DOI 10.6039/j.issn.1001-0408.2018.20.08

摘 要 目的:研究大戟苷对人宫颈癌Hela细胞凋亡的诱导作用及其机制。方法:取Hela细胞分为空白对照组、顺铂组(阳性对照,10 mg/L)和大戟苷低、中、高剂量组(50、100、200 mg/L),分别加入相应药物进行培养。药物作用24、48、72 h后,采用MTT法检测细胞增殖抑制率。药物作用48 h后,采用流式细胞术检测细胞凋亡率,采用Hoechst 33258染色法检测细胞核的形态变化;采用Western blot法检测细胞色素C(Cyt-C)、Bcl-2、Bax、Caspase-3、Caspase-8、Caspase-9和Caspase-10蛋白表达水平。结果:与空白对照组比较,顺铂组和大戟苷各剂量组细胞增殖抑制率和细胞凋亡率均显著升高(P<0.05或P<0.01),细胞核浓染,或有变形、缩小、碎裂,或出现凋亡小体。与空白对照组比较,大戟苷低、中、高剂量组细胞中Cyt-C、Caspase-8和Caspase-9蛋白表达水平均显著升高,Bcl-2蛋白表达水平和Bcl-2/Bax比值均显著降低(P<0.05或P<0.01);大戟苷中、高剂量组细胞中Bax、Caspase-3和Caspase-10蛋白表达水平均显著升高(P<0.05或P<0.01)。结论:大戟苷能显著抑制Hela细胞增殖、促进细胞凋亡,其作用可能是通过激活Caspase依赖的线粒体凋亡途径来实现的。

关键词 大戟苷;宫颈癌;Hela细胞;凋亡;机制

ABSTRACT OBJECTIVE: To study induction effect of euphornin on the apoptosis of cervical cancer Hela cells and its mechanism. METHODS: The cervical cancer Hela cells were divided into blank control group, cisplatin group (positive control, 10 mg/L) and euphornin low-dose, medium-dose and high-dose groups (50, 100, 200 mg/L).
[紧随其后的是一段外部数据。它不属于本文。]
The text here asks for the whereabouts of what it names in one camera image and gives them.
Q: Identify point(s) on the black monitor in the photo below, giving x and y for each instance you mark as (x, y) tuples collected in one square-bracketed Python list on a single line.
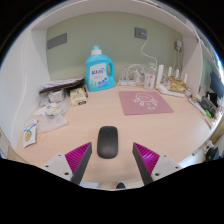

They were treated with relevant medicine. The inhibitory effect of Hela cells proliferation was tested by MTT assay after 24, 48, 72 h of medicine treatment. The apoptotic rate of Hela cells was measured by flow cytometry after 48 h of medicine treatment. Morphology of nucleus was detected by Hoechst 33258 staining. The protein expression of Cyt-C,Bcl-2,Bax,Caspase-3,Caspase-8,Caspase-9 and Caspase-10 were detected by Western blot assay. RESULTS: Compared with blank control group, inhibitory rate of cell proliferation and cell apoptosis rate were increased significantly in cisplatin group and euphornin groups (P<0.05 or P<0.01), and obvious staining, deformation, shrinking, fragmentation or apoptotic bodies was found in nucleus. Compared with blank control group, the protein expression levels of Cyt-C, Caspase-8 and Caspase-9 in euphornin low-dose, medium-dose and high-dose groups were increased significantly, while the protein expression level of Bcl-2 and Bcl-2/Bax ratio were decreased significantly (P<0.05 or P<0.01); the protein expression levels of Bax,Caspase-3 and Caspase-10 in euphornin medium-dose and high-dose groups were increased significantly (P<0.05 or P<0.01). CONCLUSIONS: Euphornin can significantly inhibit the proliferation of Hela cell and promote cell apoptosis, the effect of which will be achieved by activating the Caspase-dependent mitochondrion apoptosis pathway.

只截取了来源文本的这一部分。